Methodologically, several design choices are central. The use of real human audio rather than synthetic TTS makes disfluency, accent variation, microphone quality, and ambient noise part of the test distribution. The use of deterministic local APIs removes backend variance. The use of GPT-4o judges enables semantic scoring for arguments, responses, and latency segmentation when rigid string matching would be inadequate (Lin et al., 6 Apr 2026). This combination gives the benchmark both realism and reproducibility, though it does not eliminate all sources of evaluation ambiguity.

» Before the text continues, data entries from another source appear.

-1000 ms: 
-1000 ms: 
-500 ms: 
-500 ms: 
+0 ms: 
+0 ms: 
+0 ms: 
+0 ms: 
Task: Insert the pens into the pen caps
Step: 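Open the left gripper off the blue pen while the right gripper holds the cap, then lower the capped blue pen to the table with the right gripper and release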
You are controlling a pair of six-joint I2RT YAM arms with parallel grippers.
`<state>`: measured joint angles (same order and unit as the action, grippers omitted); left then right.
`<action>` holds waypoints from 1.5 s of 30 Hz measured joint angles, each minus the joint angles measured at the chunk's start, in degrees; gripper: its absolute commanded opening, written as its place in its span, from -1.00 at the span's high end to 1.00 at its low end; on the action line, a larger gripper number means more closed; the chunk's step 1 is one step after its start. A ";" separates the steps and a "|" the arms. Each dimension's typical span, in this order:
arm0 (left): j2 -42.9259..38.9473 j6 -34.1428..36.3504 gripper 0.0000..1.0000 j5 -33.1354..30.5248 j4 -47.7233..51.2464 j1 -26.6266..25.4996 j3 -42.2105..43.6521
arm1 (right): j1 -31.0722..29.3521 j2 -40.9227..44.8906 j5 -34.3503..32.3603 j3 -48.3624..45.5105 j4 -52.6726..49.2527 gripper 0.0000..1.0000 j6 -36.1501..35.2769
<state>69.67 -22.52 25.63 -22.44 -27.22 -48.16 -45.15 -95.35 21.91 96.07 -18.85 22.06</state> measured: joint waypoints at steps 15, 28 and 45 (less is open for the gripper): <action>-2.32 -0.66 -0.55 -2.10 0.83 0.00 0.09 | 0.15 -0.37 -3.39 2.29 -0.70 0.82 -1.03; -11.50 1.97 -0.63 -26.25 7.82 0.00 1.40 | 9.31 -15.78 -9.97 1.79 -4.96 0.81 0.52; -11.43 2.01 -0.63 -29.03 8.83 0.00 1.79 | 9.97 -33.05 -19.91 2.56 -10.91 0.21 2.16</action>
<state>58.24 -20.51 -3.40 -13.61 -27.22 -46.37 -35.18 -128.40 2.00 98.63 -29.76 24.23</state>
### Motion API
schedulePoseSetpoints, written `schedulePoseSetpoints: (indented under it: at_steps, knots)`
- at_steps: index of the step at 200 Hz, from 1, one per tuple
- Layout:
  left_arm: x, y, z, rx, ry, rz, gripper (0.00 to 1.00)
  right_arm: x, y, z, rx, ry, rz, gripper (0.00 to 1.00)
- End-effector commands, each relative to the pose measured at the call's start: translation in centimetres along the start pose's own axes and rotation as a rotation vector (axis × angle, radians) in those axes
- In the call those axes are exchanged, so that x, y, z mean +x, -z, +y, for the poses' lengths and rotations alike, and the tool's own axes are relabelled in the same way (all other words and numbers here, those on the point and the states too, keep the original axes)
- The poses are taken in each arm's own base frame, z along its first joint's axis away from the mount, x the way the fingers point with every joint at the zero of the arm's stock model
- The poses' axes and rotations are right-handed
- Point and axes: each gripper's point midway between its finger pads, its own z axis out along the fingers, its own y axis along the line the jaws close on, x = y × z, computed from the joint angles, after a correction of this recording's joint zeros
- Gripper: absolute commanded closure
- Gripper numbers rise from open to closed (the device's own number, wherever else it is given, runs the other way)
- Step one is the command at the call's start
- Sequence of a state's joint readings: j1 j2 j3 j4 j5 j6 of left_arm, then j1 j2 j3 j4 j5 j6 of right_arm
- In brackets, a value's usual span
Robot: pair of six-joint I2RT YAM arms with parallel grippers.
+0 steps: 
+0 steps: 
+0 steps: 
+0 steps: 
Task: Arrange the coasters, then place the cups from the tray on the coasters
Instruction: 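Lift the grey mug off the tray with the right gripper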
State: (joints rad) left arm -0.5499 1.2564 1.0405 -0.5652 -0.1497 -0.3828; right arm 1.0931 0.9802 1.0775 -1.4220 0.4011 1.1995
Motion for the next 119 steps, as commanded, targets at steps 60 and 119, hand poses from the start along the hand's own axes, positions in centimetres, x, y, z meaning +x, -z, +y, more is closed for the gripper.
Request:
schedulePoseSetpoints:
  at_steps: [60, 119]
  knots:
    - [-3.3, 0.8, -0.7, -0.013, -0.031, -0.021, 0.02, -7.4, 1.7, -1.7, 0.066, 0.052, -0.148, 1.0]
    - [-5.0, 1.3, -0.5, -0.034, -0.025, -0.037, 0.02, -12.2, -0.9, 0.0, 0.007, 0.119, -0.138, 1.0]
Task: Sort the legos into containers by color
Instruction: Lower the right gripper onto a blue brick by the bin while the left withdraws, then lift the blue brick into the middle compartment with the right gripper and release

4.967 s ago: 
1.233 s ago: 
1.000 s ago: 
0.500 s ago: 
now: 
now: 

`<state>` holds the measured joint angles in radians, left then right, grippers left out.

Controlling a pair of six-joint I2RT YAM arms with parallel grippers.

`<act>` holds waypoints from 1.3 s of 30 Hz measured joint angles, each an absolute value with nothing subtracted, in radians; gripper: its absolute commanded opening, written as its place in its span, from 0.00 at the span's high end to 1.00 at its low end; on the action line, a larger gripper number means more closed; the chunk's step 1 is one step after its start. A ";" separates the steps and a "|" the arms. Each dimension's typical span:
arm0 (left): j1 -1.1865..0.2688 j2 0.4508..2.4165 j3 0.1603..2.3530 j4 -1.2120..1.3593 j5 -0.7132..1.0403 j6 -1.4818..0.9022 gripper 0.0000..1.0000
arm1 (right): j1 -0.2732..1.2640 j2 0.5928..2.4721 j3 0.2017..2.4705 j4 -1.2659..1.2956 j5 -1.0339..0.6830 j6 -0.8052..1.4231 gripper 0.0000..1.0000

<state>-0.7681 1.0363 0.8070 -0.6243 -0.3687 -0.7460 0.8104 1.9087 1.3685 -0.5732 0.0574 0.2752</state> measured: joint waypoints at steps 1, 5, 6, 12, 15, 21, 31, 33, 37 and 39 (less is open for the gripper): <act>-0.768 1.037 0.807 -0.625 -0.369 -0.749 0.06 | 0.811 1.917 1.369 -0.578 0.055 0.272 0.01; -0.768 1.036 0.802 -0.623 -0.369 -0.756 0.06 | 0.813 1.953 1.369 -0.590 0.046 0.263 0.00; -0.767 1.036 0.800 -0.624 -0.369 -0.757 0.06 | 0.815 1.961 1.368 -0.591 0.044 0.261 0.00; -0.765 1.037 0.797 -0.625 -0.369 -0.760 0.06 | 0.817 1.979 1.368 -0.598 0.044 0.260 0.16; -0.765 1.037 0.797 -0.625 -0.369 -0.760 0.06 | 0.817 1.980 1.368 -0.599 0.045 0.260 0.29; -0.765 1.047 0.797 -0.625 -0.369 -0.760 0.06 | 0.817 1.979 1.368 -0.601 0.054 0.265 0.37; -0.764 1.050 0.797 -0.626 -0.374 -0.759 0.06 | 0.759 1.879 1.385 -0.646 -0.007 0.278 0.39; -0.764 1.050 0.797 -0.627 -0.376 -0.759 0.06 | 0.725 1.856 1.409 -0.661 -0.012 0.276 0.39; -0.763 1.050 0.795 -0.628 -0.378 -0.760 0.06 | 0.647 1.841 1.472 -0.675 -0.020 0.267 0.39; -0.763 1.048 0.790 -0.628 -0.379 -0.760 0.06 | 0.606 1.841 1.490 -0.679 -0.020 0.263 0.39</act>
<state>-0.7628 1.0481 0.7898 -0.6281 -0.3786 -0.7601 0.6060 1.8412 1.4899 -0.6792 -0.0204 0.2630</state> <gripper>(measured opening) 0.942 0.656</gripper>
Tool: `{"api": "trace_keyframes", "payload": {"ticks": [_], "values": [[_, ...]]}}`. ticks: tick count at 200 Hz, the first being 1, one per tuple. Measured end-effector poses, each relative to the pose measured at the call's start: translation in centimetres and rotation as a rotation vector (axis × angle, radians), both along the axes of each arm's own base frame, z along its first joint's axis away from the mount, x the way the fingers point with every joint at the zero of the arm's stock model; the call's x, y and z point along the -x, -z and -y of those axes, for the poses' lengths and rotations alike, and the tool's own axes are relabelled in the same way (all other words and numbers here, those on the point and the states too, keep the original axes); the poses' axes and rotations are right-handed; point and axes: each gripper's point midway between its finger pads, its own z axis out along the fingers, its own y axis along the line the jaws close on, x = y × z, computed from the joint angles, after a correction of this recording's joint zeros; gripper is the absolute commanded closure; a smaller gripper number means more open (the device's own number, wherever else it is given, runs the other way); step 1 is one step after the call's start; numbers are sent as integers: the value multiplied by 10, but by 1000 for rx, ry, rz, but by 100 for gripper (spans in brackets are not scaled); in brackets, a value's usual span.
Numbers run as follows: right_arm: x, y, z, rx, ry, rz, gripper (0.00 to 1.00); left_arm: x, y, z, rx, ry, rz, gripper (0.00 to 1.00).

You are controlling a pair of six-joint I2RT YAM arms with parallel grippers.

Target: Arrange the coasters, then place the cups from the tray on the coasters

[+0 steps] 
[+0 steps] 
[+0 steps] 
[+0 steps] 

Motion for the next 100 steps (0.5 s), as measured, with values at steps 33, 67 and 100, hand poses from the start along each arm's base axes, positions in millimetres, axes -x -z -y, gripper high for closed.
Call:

The limitations are explicit. FDB-v3 contains 100 scenarios and 12 speakers, and it is English-only (Lin et al., 6 Apr 2026). Its APIs are mock services and therefore do not capture real-world failures such as timeouts, malformed responses, or backend nondeterminism (Lin et al., 6 Apr 2026). Even though all cloud systems are invoked from a single server region with high-bandwidth connections, proprietary APIs still reflect unobservable latency and load variability (Lin et al., 6 Apr 2026). Evaluation also depends on GPT-4o as an automatic judge, which introduces model-based judgment biases (Lin et al., 6 Apr 2026).
Within the benchmark lineage, FDB-v3 extends the scope of the earlier Full-Duplex-Bench. That earlier benchmark systematized pause handling, backchanneling, smooth turn taking, and user interruption management through time-aligned transcripts and automatic metrics (Lin et al., 6 Mar 2025). FDB-v3 preserves the concern with real-time, overlapping interaction, but relocates it into a more demanding task setting: natural disfluency, tool orchestration, and multi-step action under streaming speech (Lin et al., 6 Apr 2026). This suggests a shift in what “full-duplex” evaluation means for spoken agents: from measuring conversational timing in isolation to measuring timing jointly with online reasoning and external action execution.
Future directions are correspondingly clear. The benchmark points toward more domains and tools, more languages and accents, explicit network-level realism such as API timeouts, and better model-side support for provisional state, delayed commitment, and rollback under self-correction (Lin et al., 6 Apr 2026). In that sense, FDB-v3 does not present full-duplex voice agents as a solved problem. It formalizes the fact that the central challenge is not simply hearing or speaking quickly, but deciding when to listen, when to act, and when to revise an action already underway.